I'd wager LeBlanc did a version of all those things and more over her 11 years with these people. Her interventions could not have changed the basic contours of their lives, but her presence, which after all was part of their story, would have changed the story. Some self-exposure on her part would have differently coloured so much revelation on theirs. So would the addition of some context. But then the book might not have read like a novel. The less personal dramas of de-industrialisation in New York City, of the Bronx as a national sacrifice zone, of drug dealing and incarceration as New York state's de facto economic development strategies, of school collapse, welfare collapse and racism, of legal theft and the rot beneath the shine of New York's renaissance, are here present only by inference, and sometimes not at all.

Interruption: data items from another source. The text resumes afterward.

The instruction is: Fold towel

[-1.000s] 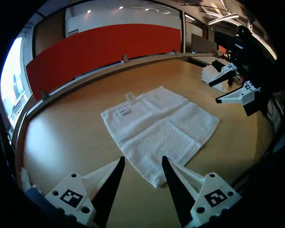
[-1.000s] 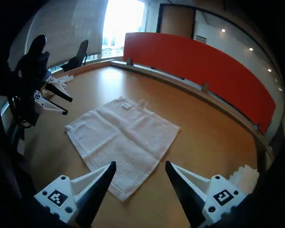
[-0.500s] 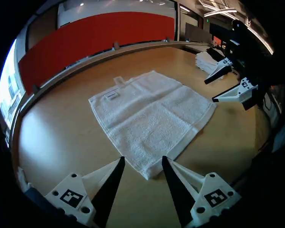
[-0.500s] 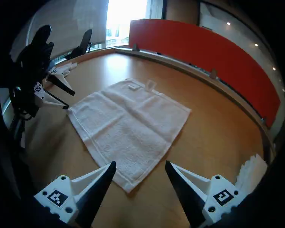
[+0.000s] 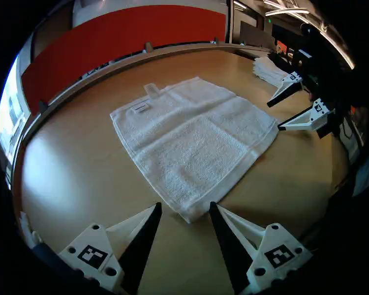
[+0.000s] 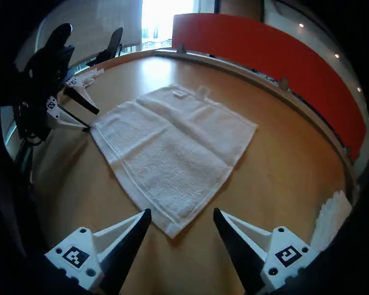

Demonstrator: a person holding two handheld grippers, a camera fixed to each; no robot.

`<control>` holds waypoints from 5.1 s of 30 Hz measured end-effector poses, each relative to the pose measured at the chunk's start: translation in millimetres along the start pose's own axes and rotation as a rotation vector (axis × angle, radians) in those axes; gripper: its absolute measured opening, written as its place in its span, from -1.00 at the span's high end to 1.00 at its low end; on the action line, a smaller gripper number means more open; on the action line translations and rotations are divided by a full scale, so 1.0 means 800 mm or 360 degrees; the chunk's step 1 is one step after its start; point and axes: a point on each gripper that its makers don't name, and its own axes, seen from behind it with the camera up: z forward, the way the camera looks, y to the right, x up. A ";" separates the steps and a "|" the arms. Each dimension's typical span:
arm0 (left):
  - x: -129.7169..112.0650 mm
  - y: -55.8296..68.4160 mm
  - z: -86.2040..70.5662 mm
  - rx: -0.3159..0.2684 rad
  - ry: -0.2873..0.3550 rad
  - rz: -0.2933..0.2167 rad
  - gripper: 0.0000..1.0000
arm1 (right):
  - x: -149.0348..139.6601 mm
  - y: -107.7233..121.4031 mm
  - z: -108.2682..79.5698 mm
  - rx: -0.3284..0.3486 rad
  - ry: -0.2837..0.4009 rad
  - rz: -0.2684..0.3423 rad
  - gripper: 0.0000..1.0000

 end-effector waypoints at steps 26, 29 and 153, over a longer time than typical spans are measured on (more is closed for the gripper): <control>-0.004 0.007 0.010 -0.0010 -0.0038 -0.0021 -0.42 | -0.011 -0.015 0.003 0.0099 -0.0025 0.0006 -0.38; -0.004 0.007 0.010 -0.0005 -0.0040 -0.0028 -0.40 | -0.010 -0.018 0.004 0.0108 -0.0028 -0.0002 -0.23; 0.132 -0.026 -0.035 0.0102 0.0019 -0.0285 0.78 | 0.101 0.064 -0.042 -0.0039 -0.0002 -0.0055 0.64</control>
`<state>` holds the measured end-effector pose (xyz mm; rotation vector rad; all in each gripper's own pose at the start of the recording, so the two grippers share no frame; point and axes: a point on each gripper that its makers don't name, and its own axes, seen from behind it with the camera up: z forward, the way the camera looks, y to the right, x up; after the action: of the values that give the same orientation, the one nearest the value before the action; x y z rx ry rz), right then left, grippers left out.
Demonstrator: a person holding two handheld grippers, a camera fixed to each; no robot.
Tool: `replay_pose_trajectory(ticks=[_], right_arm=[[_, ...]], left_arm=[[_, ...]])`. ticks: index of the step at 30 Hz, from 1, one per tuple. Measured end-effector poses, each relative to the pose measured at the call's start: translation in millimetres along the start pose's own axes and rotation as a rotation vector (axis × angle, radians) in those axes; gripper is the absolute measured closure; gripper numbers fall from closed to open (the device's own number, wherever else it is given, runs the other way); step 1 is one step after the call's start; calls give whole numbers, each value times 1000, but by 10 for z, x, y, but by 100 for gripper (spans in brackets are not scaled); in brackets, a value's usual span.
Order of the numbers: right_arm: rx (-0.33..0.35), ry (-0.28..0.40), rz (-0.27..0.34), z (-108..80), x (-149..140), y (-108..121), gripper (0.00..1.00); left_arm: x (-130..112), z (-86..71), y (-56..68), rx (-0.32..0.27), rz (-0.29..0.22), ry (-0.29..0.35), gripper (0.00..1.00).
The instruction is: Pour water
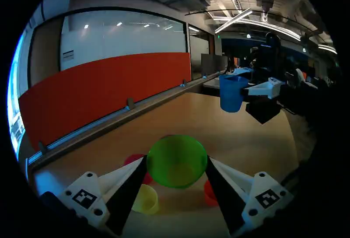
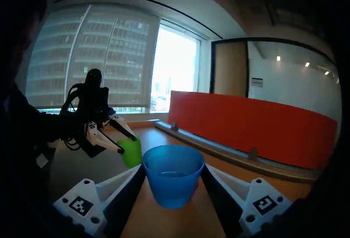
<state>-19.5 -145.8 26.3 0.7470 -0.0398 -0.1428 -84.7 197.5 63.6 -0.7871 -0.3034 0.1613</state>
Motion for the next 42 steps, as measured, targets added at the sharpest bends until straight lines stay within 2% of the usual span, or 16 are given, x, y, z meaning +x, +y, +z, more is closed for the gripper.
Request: replay_pose_trajectory(ticks=[11, 17, 32, 42], right_arm=[[20, -3, -11, 125, 95, -143, 9], [31, -6, -18, 200, 133, -218, 9], [50, -15, -23, 314, 151, -303, 9], [64, -15, -56, 428, 193, -371, 9]], left_arm=[[98, -258, -73, 11, -51, 84, 9], [130, -367, -73, 15, -53, 118, 9], [194, -529, 33, 13, -32, 185, 9], [206, -581, 104, 2, -30, 215, 9]])
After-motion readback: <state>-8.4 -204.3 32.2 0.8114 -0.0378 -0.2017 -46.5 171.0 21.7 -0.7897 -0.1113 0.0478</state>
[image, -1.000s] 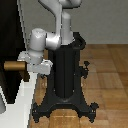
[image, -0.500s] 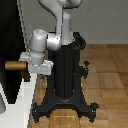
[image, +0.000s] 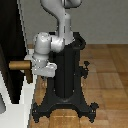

LeBlanc is extremely skilful at revealing "an unspoken, unappealing truth: that even living right was just another precarious hold"; that "success was less about climbing than about not falling down"; that in a world of pain and want, what is gracious (Lourdes's sublime cooking) often bumps up against the grim (her addictions and cruelties), and family generosity, however defeating, might be the only bulwark between awfulness and horror; that, most of all, babies are a little bit of goodness and a little bit of hope in a life without enough of either.

In the end, though, such truths drown in the onrush of personal detail. It seems the destiny of Jessica's and Coco's daughters to follow in their paths. It seems the destiny of young Puerto Rican men to go to jail (and, judging from Cesar's maturity there, seems a not half-bad solution). It seems the destiny of the whole community to live with extraordinary drama.

It is only by accident, in the acknowledgements, that the book finally confronts the reader with the "American experience of class injustice" that is ostensibly its subject. So many institutions, so many funds and fellowships, retreat centres and universities, publishers, mentors, editors, friends, formed a net to support this one writer. Nothing comparable exists to hold up the countless Cocos and Jessicas. If this is not LeBlanc's fault, as it surely is not, it is the condition that helped shape the story she told. The history of American letters is studded with the journeys of writers to the "other side", the side of danger and need. Sometimes they are imposters, and sometimes, like LeBlanc, the omniscient eye. One might ask why their subjects let them in, why they confess, and for so little in return.

But the tougher question is why the stories of poor people - and not just any poor people but those acquainted with chaos and crime, those the overclass likes to call the underclass - are such valuable raw material, creating a frisson among the literary set and the buyers of books? Why are their lives and private griefs currency for just about anyone but themselves?

· JoAnn Wypijewski, a journalist in New York, is on the editorial committee of New Left Review.